В конце восьмидесятых заговорили о Нострадамусе. Его предсказания – в каких-то чумовых переводах – перепечатывали и сравнивали с происходящим в стране и мире. Искали и находили совпадения. Ждали потрясений – с болезненным наслаждением людей образованных, сведущих в симптомах и клинической картине. Когда Шевчук в девяносто первом споёт «Предчувствие гражданской войны», это будет итогом настроений двух-трёх предшествующих лет.

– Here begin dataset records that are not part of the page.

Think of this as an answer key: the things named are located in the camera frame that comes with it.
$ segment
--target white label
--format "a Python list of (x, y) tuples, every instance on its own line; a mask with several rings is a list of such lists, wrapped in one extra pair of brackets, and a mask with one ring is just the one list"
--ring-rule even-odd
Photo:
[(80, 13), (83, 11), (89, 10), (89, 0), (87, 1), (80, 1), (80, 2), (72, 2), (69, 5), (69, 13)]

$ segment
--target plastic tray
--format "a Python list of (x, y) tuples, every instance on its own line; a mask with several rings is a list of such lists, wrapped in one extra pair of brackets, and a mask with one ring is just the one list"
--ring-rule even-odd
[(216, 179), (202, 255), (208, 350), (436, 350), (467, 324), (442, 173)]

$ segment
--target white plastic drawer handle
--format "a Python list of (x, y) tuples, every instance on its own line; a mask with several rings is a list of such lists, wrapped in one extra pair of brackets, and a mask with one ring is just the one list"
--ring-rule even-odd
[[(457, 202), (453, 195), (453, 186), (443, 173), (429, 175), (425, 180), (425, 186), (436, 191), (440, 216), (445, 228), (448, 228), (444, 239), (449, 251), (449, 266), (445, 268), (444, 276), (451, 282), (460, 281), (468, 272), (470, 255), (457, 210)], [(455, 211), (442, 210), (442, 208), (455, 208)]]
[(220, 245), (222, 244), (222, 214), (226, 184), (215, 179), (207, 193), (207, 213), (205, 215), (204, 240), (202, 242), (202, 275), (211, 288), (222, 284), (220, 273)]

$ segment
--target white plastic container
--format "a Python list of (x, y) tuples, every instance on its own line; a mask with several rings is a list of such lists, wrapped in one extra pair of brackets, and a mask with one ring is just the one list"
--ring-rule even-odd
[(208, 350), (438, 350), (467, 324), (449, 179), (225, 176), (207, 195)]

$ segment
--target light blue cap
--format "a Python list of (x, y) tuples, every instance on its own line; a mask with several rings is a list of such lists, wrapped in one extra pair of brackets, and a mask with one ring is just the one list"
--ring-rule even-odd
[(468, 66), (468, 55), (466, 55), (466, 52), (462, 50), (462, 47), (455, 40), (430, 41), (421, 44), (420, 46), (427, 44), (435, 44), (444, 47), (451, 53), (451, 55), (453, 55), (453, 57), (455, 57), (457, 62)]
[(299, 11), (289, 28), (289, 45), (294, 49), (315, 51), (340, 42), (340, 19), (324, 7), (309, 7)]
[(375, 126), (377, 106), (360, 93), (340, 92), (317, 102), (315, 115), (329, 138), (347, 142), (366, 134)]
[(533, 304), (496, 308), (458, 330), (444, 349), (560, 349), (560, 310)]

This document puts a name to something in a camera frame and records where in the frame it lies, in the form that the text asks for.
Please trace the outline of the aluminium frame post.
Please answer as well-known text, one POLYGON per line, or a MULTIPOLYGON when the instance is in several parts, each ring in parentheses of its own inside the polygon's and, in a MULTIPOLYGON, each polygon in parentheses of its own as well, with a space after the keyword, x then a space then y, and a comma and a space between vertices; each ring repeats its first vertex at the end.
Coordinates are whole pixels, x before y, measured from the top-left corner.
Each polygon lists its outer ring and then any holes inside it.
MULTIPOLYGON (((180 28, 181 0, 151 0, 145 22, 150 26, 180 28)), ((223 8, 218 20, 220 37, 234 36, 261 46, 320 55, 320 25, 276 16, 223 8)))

Запасались консервами, солью и спичками. Нежили и баловали свои опасения, кормили их последними новостями.
Приезжая в Москву конца восьмидесятых, всякий раз удивлялся тому, что по улицам ходит так много психически нездоровых людей. В Костроме в ту пору была одна всем известная городская сумасшедшая – Шура-дура. Она входила в автобус с песней: «Выпьем за Ленина, выпьем за Сталина…» и тут же переходила на речитатив: «…а Лёнька Брежнев сам себе нальёт!» (Брежнев умер, а она всё продолжала его поминать.)
Столичные безумные не пели, но постоянно что-то декламировали, с кем-то спорили, кого-то ниспровергали. Отражатели времени, репродукторы общегражданских настроений.